Successful psql command:
psql -h localhost -p 3333 -U database_name database_user
#This command brings up password prompt
Failed pscyopg2 command:
psycopg2.connect("dbname='database_name' user='database_user' host='localhost' password='database_password' port=3333")
Output:
Traceback (most recent call last):
File "<stdin>", line 1, in <module>
File "/home/database_user/.local/share/virtualenvs/project-QNhT-Vzg/lib/python3.7/site-packages/psycopg2/__init__.py", line 126, in connect
conn = _connect(dsn, connection_factory=connection_factory, **kwasync)
psycopg2.OperationalError: FATAL: password authentication failed for user "database_user"
FATAL: password authentication failed for user "database_user"
Here is part of my pg_hba.conf for reference:
# Database administrative login by Unix domain socket
local all postgres peer
# TYPE DATABASE USER ADDRESS METHOD
# "local" is for Unix domain socket connections only
local all all peer
# IPv4 local connections:
host all all 127.0.0.1/32 md5
# IPv6 local connections:
host all all ::1/128 md5
# Allow replication connections from localhost, by a user with the
# replication privilege.
local replication all peer
host replication all 127.0.0.1/32 md5
host replication all ::1/128 md5

When debugging a connection issue it is always worthy to remember what layers we must go through before reaching the service. When you connect PostgreSQL service there will be at least three layers:
Networking: Firewall, NAT, Port Forwarding
PostgreSQL ACL
PostgreSQL login
It is important to understand what layer cause the issue, the PostgreSQL client (wrapped in psycopg2 in your scenario) error will help you to resolve this by issuing an ad-hoc error message:
Network issue will generally raise a typical: Is the server running locally and accepting connections on Unix domain socket "/var/run/postgresql/.s.PGSQL.5432"?which means you did not succeed to connect the PostgreSQL service at all, problem relies before the service;
ACL issue will generally raise a typical: No pg_hba.conf entry for host <hostname>, user <username>, database <database> which means you did connect the PostgreSQL service but the connection is not referenced as valid in ACL;
Login issue will generally raise the error you have got: password authentication failed for user "<user>" which means you did connect the PostgreSQL service and the connection complies with an ACL entry but the authentication failed.
In the later scenario, it is important to know which entry triggered, because it defines the authentication mode.

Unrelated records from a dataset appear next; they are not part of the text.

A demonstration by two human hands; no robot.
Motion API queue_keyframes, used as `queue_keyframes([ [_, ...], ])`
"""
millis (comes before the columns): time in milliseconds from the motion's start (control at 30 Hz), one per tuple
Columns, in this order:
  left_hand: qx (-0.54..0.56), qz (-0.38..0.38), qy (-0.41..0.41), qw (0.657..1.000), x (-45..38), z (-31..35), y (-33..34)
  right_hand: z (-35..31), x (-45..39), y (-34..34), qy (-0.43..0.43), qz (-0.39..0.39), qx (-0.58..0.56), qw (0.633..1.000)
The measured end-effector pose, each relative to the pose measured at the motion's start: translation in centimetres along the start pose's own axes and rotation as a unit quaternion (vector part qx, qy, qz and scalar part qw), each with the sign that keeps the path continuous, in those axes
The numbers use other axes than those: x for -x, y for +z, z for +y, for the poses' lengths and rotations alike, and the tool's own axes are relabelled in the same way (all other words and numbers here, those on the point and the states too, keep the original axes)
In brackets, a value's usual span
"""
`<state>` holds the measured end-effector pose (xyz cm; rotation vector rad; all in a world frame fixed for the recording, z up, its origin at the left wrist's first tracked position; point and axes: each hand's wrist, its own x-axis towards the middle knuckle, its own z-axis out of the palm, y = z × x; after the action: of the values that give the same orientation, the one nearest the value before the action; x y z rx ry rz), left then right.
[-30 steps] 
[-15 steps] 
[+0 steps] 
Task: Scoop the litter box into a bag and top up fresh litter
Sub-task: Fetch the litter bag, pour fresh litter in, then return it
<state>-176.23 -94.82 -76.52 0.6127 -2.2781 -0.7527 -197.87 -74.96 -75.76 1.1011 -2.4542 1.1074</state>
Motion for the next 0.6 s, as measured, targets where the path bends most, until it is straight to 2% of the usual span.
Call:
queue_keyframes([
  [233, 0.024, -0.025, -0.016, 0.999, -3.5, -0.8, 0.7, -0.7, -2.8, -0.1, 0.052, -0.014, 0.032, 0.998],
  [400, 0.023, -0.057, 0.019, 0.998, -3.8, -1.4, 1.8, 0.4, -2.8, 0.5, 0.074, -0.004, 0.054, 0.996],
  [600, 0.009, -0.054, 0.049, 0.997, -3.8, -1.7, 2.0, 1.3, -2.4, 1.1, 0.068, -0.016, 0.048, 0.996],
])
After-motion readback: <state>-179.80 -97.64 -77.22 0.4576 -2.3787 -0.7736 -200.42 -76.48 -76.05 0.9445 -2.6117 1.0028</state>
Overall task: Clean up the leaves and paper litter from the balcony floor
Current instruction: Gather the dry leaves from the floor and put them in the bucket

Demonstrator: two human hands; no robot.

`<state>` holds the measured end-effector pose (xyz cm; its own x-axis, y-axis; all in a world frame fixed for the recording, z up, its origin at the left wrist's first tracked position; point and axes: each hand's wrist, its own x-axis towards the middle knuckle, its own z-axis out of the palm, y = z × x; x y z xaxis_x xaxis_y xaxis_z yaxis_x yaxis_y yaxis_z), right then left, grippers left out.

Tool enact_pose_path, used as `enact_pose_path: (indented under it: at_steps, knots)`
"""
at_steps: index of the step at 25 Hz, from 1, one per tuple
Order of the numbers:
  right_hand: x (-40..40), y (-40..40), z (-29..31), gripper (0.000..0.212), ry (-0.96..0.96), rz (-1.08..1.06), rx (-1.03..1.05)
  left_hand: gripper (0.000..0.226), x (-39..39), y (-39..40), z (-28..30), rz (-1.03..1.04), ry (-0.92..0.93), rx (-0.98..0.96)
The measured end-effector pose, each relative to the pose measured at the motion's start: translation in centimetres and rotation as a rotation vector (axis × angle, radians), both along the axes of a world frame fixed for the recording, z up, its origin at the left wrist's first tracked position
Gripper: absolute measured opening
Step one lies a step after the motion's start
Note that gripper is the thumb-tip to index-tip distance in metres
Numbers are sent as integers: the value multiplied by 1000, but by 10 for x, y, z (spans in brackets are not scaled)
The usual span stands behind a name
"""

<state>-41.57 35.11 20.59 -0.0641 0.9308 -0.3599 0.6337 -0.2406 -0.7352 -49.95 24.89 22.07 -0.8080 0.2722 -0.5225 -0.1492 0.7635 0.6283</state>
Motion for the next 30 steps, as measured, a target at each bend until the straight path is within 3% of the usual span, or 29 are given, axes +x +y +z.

In your case, it was a md5 entry (because there is no password in peer mode and your SSH tunnel should map the localhost so you are seen as host instead of local for a postgreSQL perspective):
host all all 127.0.0.1/32 md5
Apparently your password is not what you expect it to be. To solve this, ensure:
you have set the password to the postgreSQL user and checked the LOGIN privileges (not the unix/SSH user, there are different concepts);
you use the same password in your psycopg2 connection, then you must be able to connect;
Reading your comment, it seems you may have ' quote in your password as well. So your password in your connection might be:
psycopg2.connect("dbname='database_name' user='database_user' host='localhost' password="'database_password'" port=3333")
Or if the quote are required it may indicate that you use some special characters that need to be escaped. You can also try simpler password to debug and then fallback on a stronger one.

Related

I can't connect to postgresql database in deployment

Hello I just want to deploy my django project in python anywhere .... and when I run the command python manage.py migrate
it shows this error message django.db.utils.OperationalError: connection to server at "<Host name>" (<IP address>), port 5432 failed: Connection refused Is the server running on that host and accepting TCP/IP connections?
I think that the problem in python anywhere because when I connect to the server in pgadmin using the same info in the settings.py file I don't get any error messages and you have to know that I am using neon.tech for my postgresql database
DATABASES = {
'default': {
'ENGINE': 'django.db.backends.postgresql_psycopg2',
'NAME': '<the database>',
'USER':'<User>',
'PASSWORD':'<Password>',
'HOST':'<Host>',
'PORT':5432,
}
}
and I am sure that all information is right because I used it to connect to the server in pgadmin in my local machiene
If you are having trouble connecting to a PostgreSQL database in a deployment environment, there are a few things you can check:
Verify that the database is running: Make sure that the PostgreSQL database is running and accessible from the deployment environment. You can check this by attempting to connect to the database using the 'psql' command-line tool.
Check the connection settings: Ensure that the connection settings in your deployment configuration are correct, including the database host, port, database name, user, and password.
Check firewall settings: If you are connecting to a remote PostgreSQL database, ensure that the necessary firewall ports are open to allow incoming connections to the database server.
Check for network issues: Check for any network issues that may be preventing the deployment environment from connecting to the database. For example, if you are deploying to a virtual private cloud, ensure that the network settings are configured correctly.
Check for authentication issues: Make sure that the user and password specified in the connection settings have the necessary permissions to access the database.
Check logs for errors: Check the logs for any error messages that may indicate the cause of the connection issue.
By investigating the above points, you should be able to narrow down the cause of the connection issue and take the necessary steps to resolve it.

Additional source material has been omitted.